## Exercise
The answer should be each line of the records that contains the word "your"; please copy them all.

Collection entries

========

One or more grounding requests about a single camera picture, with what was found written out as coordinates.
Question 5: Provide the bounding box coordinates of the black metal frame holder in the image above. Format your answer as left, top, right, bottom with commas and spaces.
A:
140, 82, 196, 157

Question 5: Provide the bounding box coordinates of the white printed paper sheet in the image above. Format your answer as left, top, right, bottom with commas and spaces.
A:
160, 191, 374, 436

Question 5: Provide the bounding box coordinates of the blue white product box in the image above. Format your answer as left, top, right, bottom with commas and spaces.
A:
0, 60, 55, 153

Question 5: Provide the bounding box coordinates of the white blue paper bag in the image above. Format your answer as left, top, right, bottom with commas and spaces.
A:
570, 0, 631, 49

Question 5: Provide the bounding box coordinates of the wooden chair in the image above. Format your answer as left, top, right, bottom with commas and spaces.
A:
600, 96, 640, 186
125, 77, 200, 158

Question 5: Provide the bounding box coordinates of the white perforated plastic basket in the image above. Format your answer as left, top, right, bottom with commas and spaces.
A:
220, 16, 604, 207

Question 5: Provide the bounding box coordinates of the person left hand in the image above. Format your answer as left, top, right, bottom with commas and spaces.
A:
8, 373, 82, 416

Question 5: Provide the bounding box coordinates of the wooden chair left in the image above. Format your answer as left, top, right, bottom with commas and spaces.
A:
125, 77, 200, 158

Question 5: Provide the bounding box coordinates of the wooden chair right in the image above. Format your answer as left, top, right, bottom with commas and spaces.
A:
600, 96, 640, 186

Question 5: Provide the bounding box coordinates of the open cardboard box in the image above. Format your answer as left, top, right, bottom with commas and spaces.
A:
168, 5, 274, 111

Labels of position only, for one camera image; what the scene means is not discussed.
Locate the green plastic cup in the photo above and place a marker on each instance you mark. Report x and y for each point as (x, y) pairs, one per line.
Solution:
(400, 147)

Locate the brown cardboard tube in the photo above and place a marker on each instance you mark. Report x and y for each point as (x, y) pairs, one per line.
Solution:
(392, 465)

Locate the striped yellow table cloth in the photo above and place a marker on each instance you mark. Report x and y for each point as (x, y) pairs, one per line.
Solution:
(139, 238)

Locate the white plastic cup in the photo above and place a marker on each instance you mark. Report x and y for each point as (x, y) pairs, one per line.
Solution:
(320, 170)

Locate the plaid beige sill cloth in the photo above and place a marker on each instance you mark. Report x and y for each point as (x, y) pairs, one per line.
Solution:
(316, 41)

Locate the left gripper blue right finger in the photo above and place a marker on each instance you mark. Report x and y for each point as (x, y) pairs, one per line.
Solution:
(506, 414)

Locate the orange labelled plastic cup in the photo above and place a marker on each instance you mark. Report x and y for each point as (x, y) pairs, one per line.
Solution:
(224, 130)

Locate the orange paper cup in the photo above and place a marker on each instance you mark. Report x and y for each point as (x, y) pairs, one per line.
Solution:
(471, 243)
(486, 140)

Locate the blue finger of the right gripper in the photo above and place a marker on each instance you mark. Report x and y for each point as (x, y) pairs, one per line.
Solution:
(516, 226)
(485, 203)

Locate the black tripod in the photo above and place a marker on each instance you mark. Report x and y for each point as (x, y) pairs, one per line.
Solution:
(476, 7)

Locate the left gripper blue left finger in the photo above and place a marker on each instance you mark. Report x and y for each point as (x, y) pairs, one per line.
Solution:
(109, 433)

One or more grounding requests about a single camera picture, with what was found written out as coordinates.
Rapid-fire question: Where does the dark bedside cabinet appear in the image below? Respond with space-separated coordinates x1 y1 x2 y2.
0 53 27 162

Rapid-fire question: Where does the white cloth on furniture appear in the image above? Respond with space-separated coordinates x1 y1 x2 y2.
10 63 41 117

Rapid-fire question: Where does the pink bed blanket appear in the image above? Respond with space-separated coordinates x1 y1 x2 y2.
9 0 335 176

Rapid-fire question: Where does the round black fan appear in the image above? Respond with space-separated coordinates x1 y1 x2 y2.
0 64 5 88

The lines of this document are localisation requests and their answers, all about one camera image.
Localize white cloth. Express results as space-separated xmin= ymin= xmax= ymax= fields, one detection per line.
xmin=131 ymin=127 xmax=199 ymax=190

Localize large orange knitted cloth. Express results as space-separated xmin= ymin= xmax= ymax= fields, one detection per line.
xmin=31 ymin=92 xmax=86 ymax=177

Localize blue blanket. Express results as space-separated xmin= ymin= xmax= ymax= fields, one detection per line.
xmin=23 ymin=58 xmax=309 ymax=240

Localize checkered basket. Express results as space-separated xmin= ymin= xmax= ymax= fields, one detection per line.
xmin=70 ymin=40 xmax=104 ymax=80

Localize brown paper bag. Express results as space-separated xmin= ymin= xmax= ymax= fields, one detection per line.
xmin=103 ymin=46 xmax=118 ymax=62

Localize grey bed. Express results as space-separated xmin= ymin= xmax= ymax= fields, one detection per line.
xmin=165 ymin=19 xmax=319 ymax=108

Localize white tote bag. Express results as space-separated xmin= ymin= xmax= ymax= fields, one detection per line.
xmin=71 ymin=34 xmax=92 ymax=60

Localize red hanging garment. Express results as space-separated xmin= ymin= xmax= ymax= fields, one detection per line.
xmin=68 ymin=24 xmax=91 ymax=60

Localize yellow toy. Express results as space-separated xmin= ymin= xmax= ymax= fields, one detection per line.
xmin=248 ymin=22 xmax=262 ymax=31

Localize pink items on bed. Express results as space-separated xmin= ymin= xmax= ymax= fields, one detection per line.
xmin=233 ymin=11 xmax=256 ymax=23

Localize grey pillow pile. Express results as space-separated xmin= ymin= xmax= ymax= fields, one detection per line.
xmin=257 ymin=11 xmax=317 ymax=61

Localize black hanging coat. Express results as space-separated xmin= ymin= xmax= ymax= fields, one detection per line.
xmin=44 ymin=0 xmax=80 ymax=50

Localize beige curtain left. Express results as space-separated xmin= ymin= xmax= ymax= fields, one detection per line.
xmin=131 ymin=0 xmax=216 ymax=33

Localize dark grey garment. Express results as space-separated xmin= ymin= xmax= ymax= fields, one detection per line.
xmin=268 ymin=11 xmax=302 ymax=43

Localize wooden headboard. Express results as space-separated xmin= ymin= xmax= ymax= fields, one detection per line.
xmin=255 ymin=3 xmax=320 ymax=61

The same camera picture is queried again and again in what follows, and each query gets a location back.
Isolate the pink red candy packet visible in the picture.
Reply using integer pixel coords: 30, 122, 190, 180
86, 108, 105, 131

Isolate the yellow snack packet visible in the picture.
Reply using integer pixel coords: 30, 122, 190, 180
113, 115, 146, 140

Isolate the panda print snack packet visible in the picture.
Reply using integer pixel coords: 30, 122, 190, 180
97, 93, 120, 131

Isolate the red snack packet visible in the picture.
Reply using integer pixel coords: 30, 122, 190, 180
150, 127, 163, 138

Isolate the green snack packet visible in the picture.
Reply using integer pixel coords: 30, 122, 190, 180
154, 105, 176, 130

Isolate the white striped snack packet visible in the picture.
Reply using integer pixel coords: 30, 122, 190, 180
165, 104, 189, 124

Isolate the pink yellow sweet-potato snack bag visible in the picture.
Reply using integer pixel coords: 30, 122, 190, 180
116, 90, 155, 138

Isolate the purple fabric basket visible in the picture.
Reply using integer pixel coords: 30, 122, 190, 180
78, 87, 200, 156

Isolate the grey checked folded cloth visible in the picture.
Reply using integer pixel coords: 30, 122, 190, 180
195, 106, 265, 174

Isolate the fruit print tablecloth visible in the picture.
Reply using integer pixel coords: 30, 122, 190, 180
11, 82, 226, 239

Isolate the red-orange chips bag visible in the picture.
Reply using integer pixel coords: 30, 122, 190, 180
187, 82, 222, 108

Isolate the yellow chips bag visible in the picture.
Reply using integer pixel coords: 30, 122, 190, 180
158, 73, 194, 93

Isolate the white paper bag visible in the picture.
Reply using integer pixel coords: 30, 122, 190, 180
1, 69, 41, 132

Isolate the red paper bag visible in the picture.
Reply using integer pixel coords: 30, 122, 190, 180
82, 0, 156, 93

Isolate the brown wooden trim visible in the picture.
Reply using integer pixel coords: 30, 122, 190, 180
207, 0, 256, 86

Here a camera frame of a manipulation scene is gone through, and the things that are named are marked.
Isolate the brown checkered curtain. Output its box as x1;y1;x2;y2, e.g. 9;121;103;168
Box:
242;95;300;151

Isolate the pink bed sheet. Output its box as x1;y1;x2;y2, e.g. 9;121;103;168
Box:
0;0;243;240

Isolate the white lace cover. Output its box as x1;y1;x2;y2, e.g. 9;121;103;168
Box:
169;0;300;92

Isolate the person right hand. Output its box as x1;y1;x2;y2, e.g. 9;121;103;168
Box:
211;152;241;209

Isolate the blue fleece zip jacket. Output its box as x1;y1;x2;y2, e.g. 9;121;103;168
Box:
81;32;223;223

========

## Written solution
Question 5: Provide the bounding box coordinates of the black metal frame holder in the image above. Format your answer as left, top, right, bottom with commas and spaces.
Question 5: Provide the bounding box coordinates of the white printed paper sheet in the image above. Format your answer as left, top, right, bottom with commas and spaces.
Question 5: Provide the bounding box coordinates of the blue white product box in the image above. Format your answer as left, top, right, bottom with commas and spaces.
Question 5: Provide the bounding box coordinates of the white blue paper bag in the image above. Format your answer as left, top, right, bottom with commas and spaces.
Question 5: Provide the bounding box coordinates of the wooden chair in the image above. Format your answer as left, top, right, bottom with commas and spaces.
Question 5: Provide the bounding box coordinates of the white perforated plastic basket in the image above. Format your answer as left, top, right, bottom with commas and spaces.
Question 5: Provide the bounding box coordinates of the person left hand in the image above. Format your answer as left, top, right, bottom with commas and spaces.
Question 5: Provide the bounding box coordinates of the wooden chair left in the image above. Format your answer as left, top, right, bottom with commas and spaces.
Question 5: Provide the bounding box coordinates of the wooden chair right in the image above. Format your answer as left, top, right, bottom with commas and spaces.
Question 5: Provide the bounding box coordinates of the open cardboard box in the image above. Format your answer as left, top, right, bottom with commas and spaces.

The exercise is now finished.